Canadian regulators are providing guidance on how mutual fund managers should deal with the effects of the proposed elimination of the foreign property rule. In a new staff notice the Canadian Securities Administrators suggest that managers won’t have to obtain unitholder approval to get rid of their clone funds.

In the 2005 federal budget, Ottawa proposed to drop the 30% limit on foreign content in registered portfolios, retroactive to January. In response, many fund firms are planning to wind up funds that were constructed solely to subvert the restriction, known as RSP clone funds.

In response, the CSA has issued Staff Notice 81-314: Removal of Foreign Content Restrictions for Registered Plans – Eliminating Indirect Foreign Content Exposure
in Certain RSP Funds. The notice offers guidance on:

  • how managers of clone funds can deal with closing out their forward contracts, derivatives, or debt-like securities they use to mimic an underlying fund’s performance;
  • whether managers require unitholder approval to do; and
  • disclosure requirements and requirements to amend prospectuses and annual information forms.

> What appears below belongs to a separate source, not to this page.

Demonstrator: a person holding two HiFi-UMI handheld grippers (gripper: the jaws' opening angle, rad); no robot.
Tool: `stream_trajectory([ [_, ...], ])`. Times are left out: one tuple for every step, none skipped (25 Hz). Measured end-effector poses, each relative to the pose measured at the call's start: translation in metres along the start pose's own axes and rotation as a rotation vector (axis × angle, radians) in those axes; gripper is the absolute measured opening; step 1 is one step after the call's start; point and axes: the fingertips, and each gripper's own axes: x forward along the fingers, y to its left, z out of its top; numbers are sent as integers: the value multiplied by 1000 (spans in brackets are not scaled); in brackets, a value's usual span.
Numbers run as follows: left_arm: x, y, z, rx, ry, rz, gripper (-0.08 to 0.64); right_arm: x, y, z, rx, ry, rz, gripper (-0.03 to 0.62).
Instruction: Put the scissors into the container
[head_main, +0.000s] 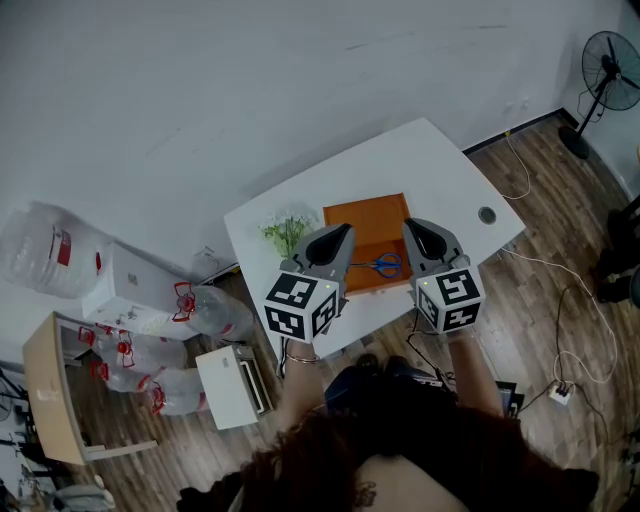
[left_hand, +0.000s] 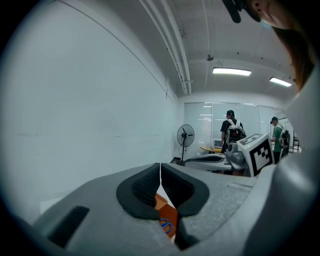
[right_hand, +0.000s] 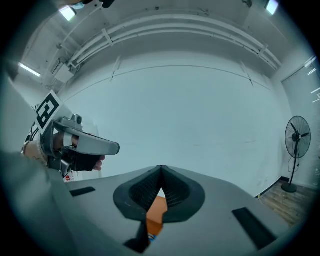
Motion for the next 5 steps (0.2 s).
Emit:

The CSA says that it will not recommend any specific way of dealing with the issue, but if clone fund managers decide that winding up the derivatives doesn’t constitute a change to the fundamental investment objective of a RSP Fund which requires unitholder approval, “we will not look behind the decision if the only change is to discontinue the Indirect Foreign Exposure and replace it with a direct investment in the underlying funds or group of foreign securities.”

For RSP fund managers who conclude that closing out the derivatives is not a significant change requiring compliance with the timely disclosure requirements and an amended prospectus, “we will not look behind the decision if the only change is to discontinue the Indirect Foreign Exposure and replace it with a direct investment in the underlying funds or group of foreign securities”.

“In making this decision, RSP fund managers should be alert to the fact that the parameters of ‘a significant change’ are different from those of ‘a change to the fundamental investment objective’,” the CSA notes.

It adds that fund managers which conclude that closing out the Indirect Foreign Exposure is not a significant change, it encourages them, “to consider other forms of communication that would provide securityholders with access to information about this change, but that would not be prohibitively costly.” Examples include a message on the fund’s Web site or a notice in the next scheduled mailing.

If fund managers decide to remove references to the 30% foreign content limit in prospectuses of RSP funds as a result of the recent budget proposal, the CSA says it will generally not be necessary to make such changes until the next renewal of the prospectus.